What is needed: Nothing in the listing should be dropped or altered when it is copied.

Dataset content: Begin

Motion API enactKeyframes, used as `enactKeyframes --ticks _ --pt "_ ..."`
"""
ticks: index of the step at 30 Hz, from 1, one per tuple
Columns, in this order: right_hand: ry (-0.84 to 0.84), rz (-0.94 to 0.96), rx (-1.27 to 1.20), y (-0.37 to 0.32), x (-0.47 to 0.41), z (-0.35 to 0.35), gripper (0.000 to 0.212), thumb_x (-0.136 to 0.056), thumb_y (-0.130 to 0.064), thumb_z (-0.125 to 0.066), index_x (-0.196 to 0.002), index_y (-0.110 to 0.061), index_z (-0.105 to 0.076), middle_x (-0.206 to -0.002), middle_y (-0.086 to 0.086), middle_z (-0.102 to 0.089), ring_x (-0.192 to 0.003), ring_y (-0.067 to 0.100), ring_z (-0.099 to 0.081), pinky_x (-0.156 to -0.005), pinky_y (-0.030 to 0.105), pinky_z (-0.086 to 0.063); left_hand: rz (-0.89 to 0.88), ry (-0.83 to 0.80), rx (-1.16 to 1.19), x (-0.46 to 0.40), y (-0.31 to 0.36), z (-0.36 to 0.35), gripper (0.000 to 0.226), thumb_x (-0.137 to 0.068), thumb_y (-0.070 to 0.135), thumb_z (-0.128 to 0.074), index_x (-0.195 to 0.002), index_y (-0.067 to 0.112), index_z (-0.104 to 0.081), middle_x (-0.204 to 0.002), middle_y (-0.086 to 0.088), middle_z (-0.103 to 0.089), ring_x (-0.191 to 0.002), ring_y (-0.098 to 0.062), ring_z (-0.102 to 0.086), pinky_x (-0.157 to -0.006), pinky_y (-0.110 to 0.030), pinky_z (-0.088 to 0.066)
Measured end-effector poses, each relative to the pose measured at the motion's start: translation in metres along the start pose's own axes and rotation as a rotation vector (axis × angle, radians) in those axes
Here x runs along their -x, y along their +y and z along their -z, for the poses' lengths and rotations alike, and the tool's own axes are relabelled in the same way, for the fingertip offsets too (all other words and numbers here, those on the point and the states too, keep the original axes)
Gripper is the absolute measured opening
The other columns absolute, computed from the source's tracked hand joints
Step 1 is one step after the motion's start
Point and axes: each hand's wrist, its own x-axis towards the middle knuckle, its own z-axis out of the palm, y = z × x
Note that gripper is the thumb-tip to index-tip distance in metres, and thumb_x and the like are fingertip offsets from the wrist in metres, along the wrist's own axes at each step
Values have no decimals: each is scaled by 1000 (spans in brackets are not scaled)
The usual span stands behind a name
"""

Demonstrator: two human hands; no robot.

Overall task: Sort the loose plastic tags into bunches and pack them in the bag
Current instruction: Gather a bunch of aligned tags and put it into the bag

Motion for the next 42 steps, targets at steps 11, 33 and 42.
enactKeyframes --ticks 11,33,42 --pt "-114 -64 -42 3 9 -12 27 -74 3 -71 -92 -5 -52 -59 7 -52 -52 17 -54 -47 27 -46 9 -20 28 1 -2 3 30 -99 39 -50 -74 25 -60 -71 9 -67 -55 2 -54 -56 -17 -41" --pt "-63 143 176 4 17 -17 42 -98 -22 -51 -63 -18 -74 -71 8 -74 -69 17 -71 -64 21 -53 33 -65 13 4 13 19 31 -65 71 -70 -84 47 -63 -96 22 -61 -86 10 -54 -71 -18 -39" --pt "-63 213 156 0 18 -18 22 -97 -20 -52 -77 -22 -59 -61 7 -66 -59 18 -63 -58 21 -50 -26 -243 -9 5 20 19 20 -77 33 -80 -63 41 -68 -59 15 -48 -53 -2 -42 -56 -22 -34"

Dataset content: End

Problem solution:
Motion API enactKeyframes, used as `enactKeyframes --ticks _ --pt "_ ..."`
"""
ticks: index of the step at 30 Hz, from 1, one per tuple
Columns, in this order: right_hand: ry (-0.84 to 0.84), rz (-0.94 to 0.96), rx (-1.27 to 1.20), y (-0.37 to 0.32), x (-0.47 to 0.41), z (-0.35 to 0.35), gripper (0.000 to 0.212), thumb_x (-0.136 to 0.056), thumb_y (-0.130 to 0.064), thumb_z (-0.125 to 0.066), index_x (-0.196 to 0.002), index_y (-0.110 to 0.061), index_z (-0.105 to 0.076), middle_x (-0.206 to -0.002), middle_y (-0.086 to 0.086), middle_z (-0.102 to 0.089), ring_x (-0.192 to 0.003), ring_y (-0.067 to 0.100), ring_z (-0.099 to 0.081), pinky_x (-0.156 to -0.005), pinky_y (-0.030 to 0.105), pinky_z (-0.086 to 0.063); left_hand: rz (-0.89 to 0.88), ry (-0.83 to 0.80), rx (-1.16 to 1.19), x (-0.46 to 0.40), y (-0.31 to 0.36), z (-0.36 to 0.35), gripper (0.000 to 0.226), thumb_x (-0.137 to 0.068), thumb_y (-0.070 to 0.135), thumb_z (-0.128 to 0.074), index_x (-0.195 to 0.002), index_y (-0.067 to 0.112), index_z (-0.104 to 0.081), middle_x (-0.204 to 0.002), middle_y (-0.086 to 0.088), middle_z (-0.103 to 0.089), ring_x (-0.191 to 0.002), ring_y (-0.098 to 0.062), ring_z (-0.102 to 0.086), pinky_x (-0.157 to -0.006), pinky_y (-0.110 to 0.030), pinky_z (-0.088 to 0.066)
Measured end-effector poses, each relative to the pose measured at the motion's start: translation in metres along the start pose's own axes and rotation as a rotation vector (axis × angle, radians) in those axes
Here x runs along their -x, y along their +y and z along their -z, for the poses' lengths and rotations alike, and the tool's own axes are relabelled in the same way, for the fingertip offsets too (all other words and numbers here, those on the point and the states too, keep the original axes)
Gripper is the absolute measured opening
The other columns absolute, computed from the source's tracked hand joints
Step 1 is one step after the motion's start
Point and axes: each hand's wrist, its own x-axis towards the middle knuckle, its own z-axis out of the palm, y = z × x
Note that gripper is the thumb-tip to index-tip distance in metres, and thumb_x and the like are fingertip offsets from the wrist in metres, along the wrist's own axes at each step
Values have no decimals: each is scaled by 1000 (spans in brackets are not scaled)
The usual span stands behind a name
"""

Demonstrator: two human hands; no robot.

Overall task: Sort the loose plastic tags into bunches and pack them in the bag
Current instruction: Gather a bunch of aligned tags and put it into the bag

Motion for the next 42 steps, targets at steps 11, 33 and 42.
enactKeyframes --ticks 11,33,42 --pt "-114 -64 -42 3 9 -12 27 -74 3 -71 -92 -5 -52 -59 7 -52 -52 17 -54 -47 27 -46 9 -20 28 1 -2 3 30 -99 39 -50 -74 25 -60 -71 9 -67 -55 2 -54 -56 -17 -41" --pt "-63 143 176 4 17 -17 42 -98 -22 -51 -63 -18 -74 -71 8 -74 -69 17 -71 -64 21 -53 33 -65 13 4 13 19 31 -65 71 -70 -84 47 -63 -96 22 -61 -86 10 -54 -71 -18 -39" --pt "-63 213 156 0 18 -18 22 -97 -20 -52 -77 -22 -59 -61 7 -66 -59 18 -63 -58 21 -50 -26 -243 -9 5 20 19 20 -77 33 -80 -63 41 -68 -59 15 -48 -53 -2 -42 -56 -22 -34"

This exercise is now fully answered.